Aural hematoma is a very common condition in dogs but it can, unfortunately, be quite expensive to fix. It occurs when blood vessels are damaged in the pinna and the leaking blood causes the flap of the ear to swell up. The pinna is the cartilaginous portion of the ear that protrudes from the head. The usual cause of this condition is thought to be vigorous shaking of the head.
Dogs may initially shake their head when they develop an ear infection or when something else is irritating them such as fleas. Once the blood leakage begins, the ear flap will become distended and heavy which will aggravate the dog even more. He will continue to shake his head and paw at the ear, potentially making it worse. If left untreated, it will probably heal on its own after the blood vessels stop leaking and the blood is reabsorbed. Not treating is generally not recommended however because of the discomfort to the dog and also because an untreated ear flap will develop much scar tissue and will be crinkled up after healing. Sometimes, if allowed to heal without intervention, the ear will be very malformed and the opening will be permanently blocked which can be conducive to subsequent infections.
The usual treatment for an aural hematoma is surgery. Any underlying conditions such as infection will also be treated.
Simply draining the ear is not effective because it will only fill up again. Usually an incision is made under the ear flap to drain the blood and clean out any clots or debris inside, then both sides of the ear flap have to be sutured together until scar tissue forms which adheres them together and prevents refilling. Multiple sutures are used and sometimes the veterinarian will use a two-sided bandage over the flap to keep it flat. It is sometimes necessary to place drainage tubes in the flap. The dog will require general anesthesia.

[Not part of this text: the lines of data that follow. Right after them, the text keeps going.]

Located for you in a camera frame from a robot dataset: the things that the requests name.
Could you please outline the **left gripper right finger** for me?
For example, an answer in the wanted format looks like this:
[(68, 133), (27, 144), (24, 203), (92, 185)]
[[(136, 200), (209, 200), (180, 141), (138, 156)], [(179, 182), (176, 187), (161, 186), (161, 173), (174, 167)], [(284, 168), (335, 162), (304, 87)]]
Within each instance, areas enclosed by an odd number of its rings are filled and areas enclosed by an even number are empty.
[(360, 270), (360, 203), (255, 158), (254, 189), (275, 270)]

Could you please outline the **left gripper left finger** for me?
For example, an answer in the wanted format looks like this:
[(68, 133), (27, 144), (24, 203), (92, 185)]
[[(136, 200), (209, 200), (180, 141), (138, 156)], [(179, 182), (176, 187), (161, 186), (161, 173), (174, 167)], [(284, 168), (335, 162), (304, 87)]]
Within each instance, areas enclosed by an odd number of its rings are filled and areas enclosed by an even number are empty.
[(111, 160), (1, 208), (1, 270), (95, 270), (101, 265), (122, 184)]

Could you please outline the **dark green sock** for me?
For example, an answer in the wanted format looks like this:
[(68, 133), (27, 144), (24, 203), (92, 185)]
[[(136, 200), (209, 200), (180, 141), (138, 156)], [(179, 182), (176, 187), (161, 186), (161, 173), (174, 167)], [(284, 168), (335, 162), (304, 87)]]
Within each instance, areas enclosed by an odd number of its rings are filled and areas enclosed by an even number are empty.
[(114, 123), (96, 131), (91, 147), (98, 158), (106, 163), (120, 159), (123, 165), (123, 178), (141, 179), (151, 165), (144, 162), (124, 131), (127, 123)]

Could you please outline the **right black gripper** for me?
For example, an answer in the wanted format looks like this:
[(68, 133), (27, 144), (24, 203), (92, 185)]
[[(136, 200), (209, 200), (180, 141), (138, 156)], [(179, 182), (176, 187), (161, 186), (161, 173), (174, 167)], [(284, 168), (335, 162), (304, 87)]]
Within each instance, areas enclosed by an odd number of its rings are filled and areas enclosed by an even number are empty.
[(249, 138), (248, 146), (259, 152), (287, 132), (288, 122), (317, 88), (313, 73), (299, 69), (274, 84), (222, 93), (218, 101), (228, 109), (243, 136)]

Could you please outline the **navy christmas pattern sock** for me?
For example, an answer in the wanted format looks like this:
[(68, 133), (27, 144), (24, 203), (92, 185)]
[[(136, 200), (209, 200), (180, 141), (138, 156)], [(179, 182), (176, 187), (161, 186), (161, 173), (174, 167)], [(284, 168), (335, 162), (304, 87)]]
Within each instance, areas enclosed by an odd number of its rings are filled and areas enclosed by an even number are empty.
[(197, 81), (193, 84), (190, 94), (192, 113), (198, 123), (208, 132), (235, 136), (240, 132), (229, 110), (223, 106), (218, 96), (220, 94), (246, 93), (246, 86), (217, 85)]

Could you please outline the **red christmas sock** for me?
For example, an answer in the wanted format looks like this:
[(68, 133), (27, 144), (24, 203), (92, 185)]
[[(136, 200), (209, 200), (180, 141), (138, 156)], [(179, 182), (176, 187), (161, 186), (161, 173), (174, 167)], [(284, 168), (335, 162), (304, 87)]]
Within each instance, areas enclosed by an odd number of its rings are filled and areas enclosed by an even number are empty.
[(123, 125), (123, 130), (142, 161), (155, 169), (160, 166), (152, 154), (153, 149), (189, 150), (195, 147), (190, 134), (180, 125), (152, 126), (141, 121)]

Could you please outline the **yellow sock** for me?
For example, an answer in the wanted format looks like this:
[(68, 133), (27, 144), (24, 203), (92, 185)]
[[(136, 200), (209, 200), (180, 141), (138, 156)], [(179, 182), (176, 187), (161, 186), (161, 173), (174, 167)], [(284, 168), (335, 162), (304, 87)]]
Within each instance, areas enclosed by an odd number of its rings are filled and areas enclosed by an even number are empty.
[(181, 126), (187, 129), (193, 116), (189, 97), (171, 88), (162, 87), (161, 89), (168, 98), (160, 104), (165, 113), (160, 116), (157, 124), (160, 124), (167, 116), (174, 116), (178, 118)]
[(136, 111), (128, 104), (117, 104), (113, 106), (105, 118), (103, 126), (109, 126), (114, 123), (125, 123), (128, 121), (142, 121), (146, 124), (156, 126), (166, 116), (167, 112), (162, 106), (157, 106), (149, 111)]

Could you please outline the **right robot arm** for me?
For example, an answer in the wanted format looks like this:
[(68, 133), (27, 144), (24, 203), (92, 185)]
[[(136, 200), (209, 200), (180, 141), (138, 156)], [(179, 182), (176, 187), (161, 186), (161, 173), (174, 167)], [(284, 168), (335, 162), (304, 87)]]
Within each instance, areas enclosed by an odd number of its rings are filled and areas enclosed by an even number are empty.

The dog should be able to go home the same day of surgery once the anesthesia wears off. An Elizabethan collar or E collar may or may not be necessary. This is a cone shaped medical device that is worn to cover the animal's head like a lampshade to prevent them from scratching or rubbing their incision. They can be bought at a pet store, from the vet or online. The standard type is made from plastic and can usually be trimmed to fit the dog. There are other more expensive types as well, some made from quilted cloth or from inflatable material. The dog will probably have stitches for at least 2 weeks and will have to wear the collar during that time. Keep in mind that the incision will continue to drain while healing and may be messy. The E collar will have to be wiped down often too since it will become soiled with blood and possibly things that the dogs drags it in outside.
If no infection is found during the dog's initial examination, the veterinarian may offer the option of treating the condition with steroids, rather than surgery. Short term steroid treatment is considered to be safe providing the dog is in good health. Steroids may temporarily cause the animal to show increased hunger and possibly aggression. They also tend to drink large amounts of water and will need to relieve themselves more often. Steroids can make them more susceptable to infection as well. Sometimes the hematoma will resolve with steroids alone and without any further treatment, however the ear may be malformed when it heals. Since surgery is expensive, steroid treatment may be the owner's best option.